# Happy Birthday Yao Mania!!!



## Yao Mania (Aug 4, 2003)

Yah well I wouldnt' expect you guys to remember my bday now that we don't have the birthday reminder thing anymore, so I'll just start a thread for myself  And technically my birthday's over here in Asia already, but I got a few more hours in North America.

Happy Birthday to me!!! :cheers:
:djparty:


----------



## bronx43 (Dec 9, 2005)

Happy birthday, man. What are you turning?


----------



## lingi1206 (Jun 2, 2006)

Yao Mania said:


> Yah well I wouldnt' expect you guys to remember my bday now that we don't have the birthday reminder thing anymore, so I'll just start a thread for myself  And technically my birthday's over here in Asia already, but I got a few more hours in North America.
> 
> Happy Birthday to me!!! :cheers:
> :djparty:



happy birthday man


----------



## Yao Mania (Aug 4, 2003)

My age is in my profile. Which means I'm turning old, that's what. :sadbanana:


----------



## Pimped Out (May 4, 2005)

this explains the rumor i heard of someone ordering a life size cake shaped like Yi Jianlian (naked)

happy birthday


----------



## Yao Mania (Aug 4, 2003)

Pimped Out said:


> this explains the rumor i heard of someone ordering a life size cake shaped like Yi Jianlian (naked)
> 
> happy birthday


They couldn't quite get the size right, so the cake ended up looking like this:


----------



## cpawfan (Jun 20, 2004)

Happy B-day

But I heard the cake looked more like one of the following


----------



## gi0rdun (May 31, 2007)

Happy Birthday to you.


----------



## kisstherim (Jul 15, 2004)

Yao Mania said:


> They couldn't quite get the size right, so the cake ended up looking like this:


:rofl:

Happy Birthday, man


----------



## Cornholio (Feb 13, 2005)

Pimped Out said:


> this explains the rumor i heard of someone ordering a life size cake shaped like Yi Jianlian (naked)


:uhoh: 

Happy Bday, YM!


----------



## Krstic All-Star (Mar 9, 2005)

Happy North American Birthday!!!


----------



## jdiggidy (Jun 21, 2003)

> My age is in my profile. Which means I'm turning old, that's what.


WTF, don't even talk about getting old. I'm 35 going 46 the way my body has physically broken down. I'd give anything to still be able to throw it down on the court.

Oh Yeah, belated HB!!!:cheers:


----------



## Krimzon (Feb 26, 2007)

Happy Birthday!


----------



## Block (Apr 22, 2007)

awesome to the max


----------



## HayesFan (Feb 16, 2006)

Happy Birthday!! I hope you get something a little more exciting than a Yi shaped cake!

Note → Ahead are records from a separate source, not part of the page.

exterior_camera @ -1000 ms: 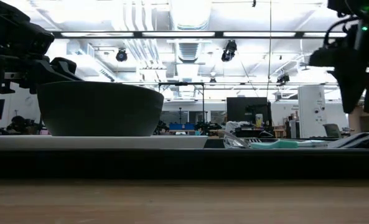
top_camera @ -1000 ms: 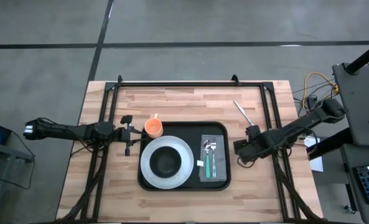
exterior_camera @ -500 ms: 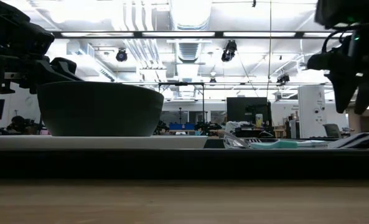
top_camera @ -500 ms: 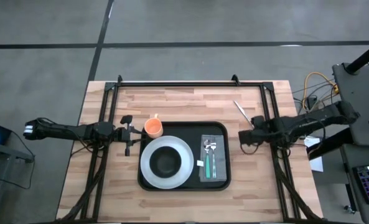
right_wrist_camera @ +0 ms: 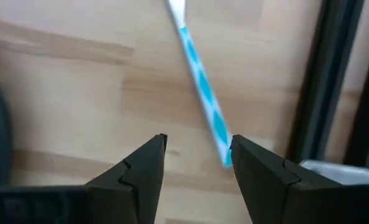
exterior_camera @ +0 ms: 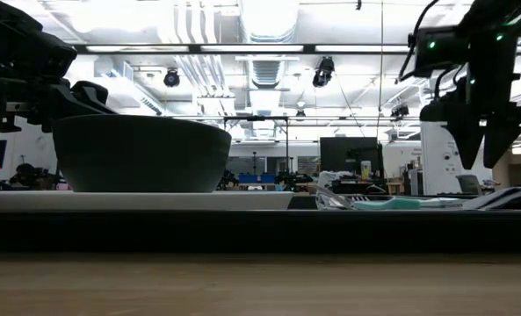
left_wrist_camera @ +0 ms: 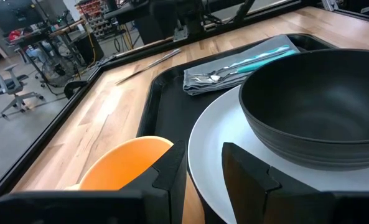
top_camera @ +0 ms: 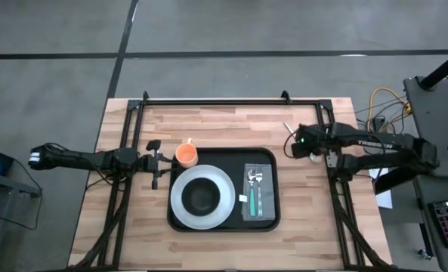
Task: Set up tray
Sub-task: Put the blue knife on the right side of the gray napkin
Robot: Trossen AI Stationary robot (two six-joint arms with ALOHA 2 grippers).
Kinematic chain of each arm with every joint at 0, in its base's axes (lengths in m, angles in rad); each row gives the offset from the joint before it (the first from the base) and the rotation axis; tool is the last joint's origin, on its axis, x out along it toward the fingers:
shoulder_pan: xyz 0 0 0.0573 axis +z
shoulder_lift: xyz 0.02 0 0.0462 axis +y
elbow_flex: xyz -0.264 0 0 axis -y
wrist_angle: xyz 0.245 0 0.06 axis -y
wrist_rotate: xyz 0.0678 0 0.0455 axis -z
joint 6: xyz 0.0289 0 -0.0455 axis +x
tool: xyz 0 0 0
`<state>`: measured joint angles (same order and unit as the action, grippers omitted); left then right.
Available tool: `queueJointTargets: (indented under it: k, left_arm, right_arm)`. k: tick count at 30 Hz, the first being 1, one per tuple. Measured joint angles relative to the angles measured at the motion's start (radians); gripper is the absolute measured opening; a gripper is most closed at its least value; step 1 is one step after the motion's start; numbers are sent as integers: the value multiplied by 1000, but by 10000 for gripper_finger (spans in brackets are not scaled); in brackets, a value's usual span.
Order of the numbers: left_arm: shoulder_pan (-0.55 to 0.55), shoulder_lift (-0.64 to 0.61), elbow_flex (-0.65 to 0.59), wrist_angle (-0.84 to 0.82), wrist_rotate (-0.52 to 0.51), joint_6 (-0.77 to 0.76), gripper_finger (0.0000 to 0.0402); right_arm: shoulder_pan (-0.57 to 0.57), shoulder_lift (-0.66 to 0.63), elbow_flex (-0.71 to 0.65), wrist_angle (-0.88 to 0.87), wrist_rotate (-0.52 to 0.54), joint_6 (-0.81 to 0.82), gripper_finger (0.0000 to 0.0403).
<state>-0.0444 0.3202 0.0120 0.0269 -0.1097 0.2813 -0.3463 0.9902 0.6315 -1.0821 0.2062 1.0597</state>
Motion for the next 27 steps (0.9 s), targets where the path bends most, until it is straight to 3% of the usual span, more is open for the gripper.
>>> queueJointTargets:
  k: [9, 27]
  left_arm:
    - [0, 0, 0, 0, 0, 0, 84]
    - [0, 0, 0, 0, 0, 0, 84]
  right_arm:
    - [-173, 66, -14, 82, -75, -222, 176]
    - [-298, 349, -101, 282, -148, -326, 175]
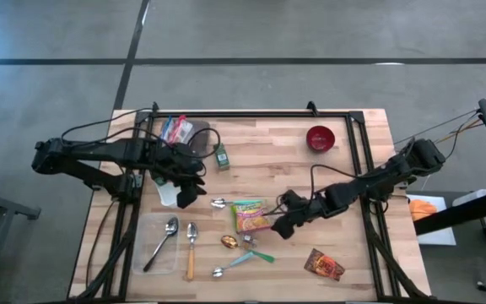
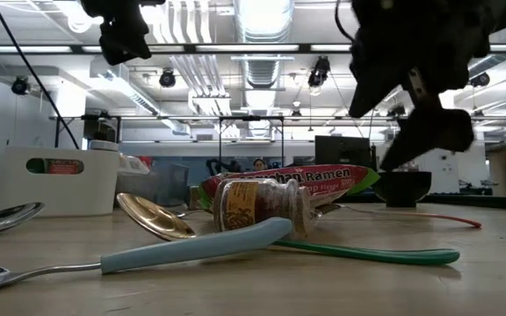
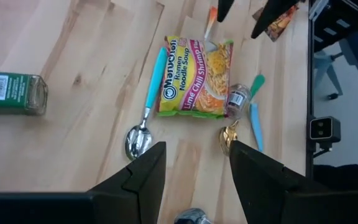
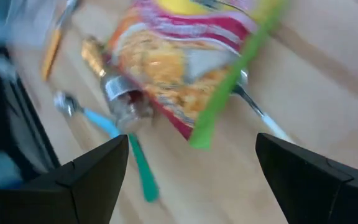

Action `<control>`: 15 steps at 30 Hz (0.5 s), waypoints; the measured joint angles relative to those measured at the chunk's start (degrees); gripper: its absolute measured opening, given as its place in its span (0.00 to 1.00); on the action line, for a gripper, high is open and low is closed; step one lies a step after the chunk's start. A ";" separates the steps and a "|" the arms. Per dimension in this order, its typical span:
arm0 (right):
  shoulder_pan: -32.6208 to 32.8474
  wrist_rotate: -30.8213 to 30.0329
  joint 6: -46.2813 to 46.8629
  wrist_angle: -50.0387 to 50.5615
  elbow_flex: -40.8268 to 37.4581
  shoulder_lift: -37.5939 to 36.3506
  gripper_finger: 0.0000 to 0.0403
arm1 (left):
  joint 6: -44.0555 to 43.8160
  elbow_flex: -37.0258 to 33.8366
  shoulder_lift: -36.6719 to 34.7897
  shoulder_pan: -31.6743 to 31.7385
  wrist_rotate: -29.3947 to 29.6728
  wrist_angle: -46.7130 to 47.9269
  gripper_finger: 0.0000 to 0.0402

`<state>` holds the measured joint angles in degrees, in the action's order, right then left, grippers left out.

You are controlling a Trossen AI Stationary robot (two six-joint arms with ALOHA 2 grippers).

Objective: Pick & Place Food Item
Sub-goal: Put the white and orange spoon into the transparent bin

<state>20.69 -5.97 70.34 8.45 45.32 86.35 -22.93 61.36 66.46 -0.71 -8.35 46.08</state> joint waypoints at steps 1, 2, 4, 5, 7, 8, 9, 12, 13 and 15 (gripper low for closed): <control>-0.34 -0.01 -3.68 1.33 0.67 0.00 0.84 | 0.29 0.00 0.00 0.00 0.00 0.01 0.44; -0.65 0.01 -7.28 3.23 1.36 0.00 0.82 | 0.41 0.00 0.00 0.00 0.01 0.01 0.44; -1.25 -0.15 -12.47 8.89 2.89 0.25 0.78 | 0.43 -0.02 0.00 0.00 0.01 0.01 0.44; -1.42 -0.31 -14.11 11.89 3.59 0.65 0.75 | 0.43 -0.02 0.00 0.00 0.01 0.01 0.44; -1.57 -0.38 -16.85 15.90 4.34 1.54 0.70 | 0.43 -0.11 0.00 0.00 -0.01 0.01 0.44; -1.63 -0.35 -18.36 16.44 4.57 2.21 0.67 | 0.43 -0.25 0.00 0.00 0.01 -0.01 0.44; -1.59 -0.21 -19.93 16.33 4.89 2.87 0.64 | 0.43 -0.36 0.00 0.00 0.00 0.02 0.44; -1.57 -0.22 -24.83 16.43 5.72 5.48 0.57 | 0.43 -0.85 0.00 0.00 -0.01 0.05 0.44; -1.65 -0.21 -26.20 16.13 6.13 6.46 0.55 | 0.43 -1.00 0.00 0.00 -0.01 0.09 0.44; -1.66 -0.29 -28.59 16.45 6.94 8.87 0.51 | 0.43 -1.32 0.00 0.00 -0.01 0.03 0.44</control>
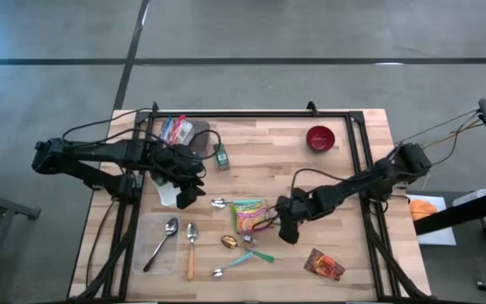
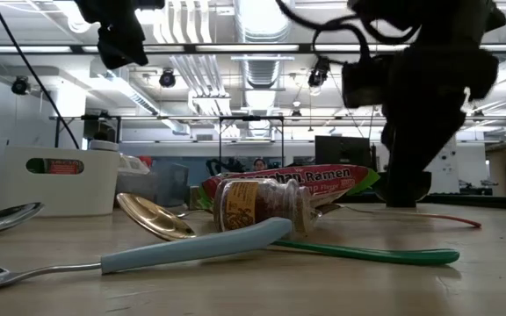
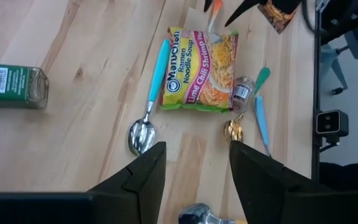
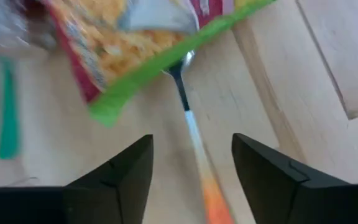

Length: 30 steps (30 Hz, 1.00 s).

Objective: Pick & Place Food Item
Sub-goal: Put the white and orange spoon into the transparent bin

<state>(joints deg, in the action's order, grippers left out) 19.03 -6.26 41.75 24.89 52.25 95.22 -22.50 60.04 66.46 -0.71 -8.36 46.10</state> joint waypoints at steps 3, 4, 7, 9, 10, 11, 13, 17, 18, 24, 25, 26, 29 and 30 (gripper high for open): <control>0.09 -0.84 -2.75 -0.33 1.88 3.94 0.48 | -0.08 -0.52 0.00 0.00 0.00 0.23 0.44; 0.11 -1.09 -3.27 -0.04 2.50 5.42 0.47 | -0.24 -0.56 0.00 0.00 0.00 0.35 0.44; 0.10 -1.69 -4.20 1.76 5.03 9.31 0.44 | -0.24 -0.56 0.00 0.00 0.00 0.38 0.44; 0.12 -1.71 -3.49 4.04 7.18 11.90 0.42 | -0.24 -0.54 0.00 0.00 0.00 0.43 0.44; 0.11 -1.66 -2.66 5.66 8.46 12.85 0.40 | -0.26 -0.49 0.00 0.00 -0.04 0.45 0.44; 0.11 -1.52 -2.26 7.39 9.72 13.94 0.37 | -0.26 -0.47 0.00 0.00 -0.08 0.39 0.44; 0.13 -1.42 -2.05 10.83 12.21 15.59 0.31 | -0.25 -0.47 0.00 0.00 -0.17 0.47 0.44; 0.15 -0.97 -3.17 13.96 15.47 17.68 0.14 | -0.19 -0.47 0.00 0.00 -0.17 0.46 0.44; 0.15 -0.95 -3.16 14.19 15.89 17.84 0.09 | -0.19 -0.47 0.00 0.00 -0.17 0.48 0.44; 0.15 -1.58 1.72 15.48 16.65 17.37 0.03 | -0.02 -0.47 0.00 0.00 -0.17 0.48 0.44; 0.15 -1.66 3.08 15.91 16.80 17.11 0.03 | -0.02 -0.47 0.00 0.00 -0.17 0.46 0.44; 0.16 -1.66 4.37 16.24 16.87 16.80 0.03 | -0.02 -0.47 0.00 0.00 -0.17 0.48 0.44; 0.51 -2.02 7.70 16.34 16.54 15.81 0.03 | -0.02 -0.47 0.00 0.00 -0.17 0.58 0.44; 0.65 -2.51 8.91 16.66 16.36 15.50 0.03 | -0.02 -0.47 0.00 0.00 -0.17 0.65 0.44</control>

Unless maybe a chick is jumping out of it!


----------



## WhoRocks (Feb 24, 2005)

We all pitched in and got you a cake:


----------



## HB (May 1, 2004)

Happy bday man


----------



## Mc.Sweet_XQ (May 1, 2006)

Hope this ain't too late,I've been busy with my miliatry training.Just A couple of days I think I can call myself a Nigro.

HAPPY BDAY, YAO MANIA!


----------



## Dean the Master (Feb 19, 2006)

YM, how much attention do you want? lol.

Happy birthday!


----------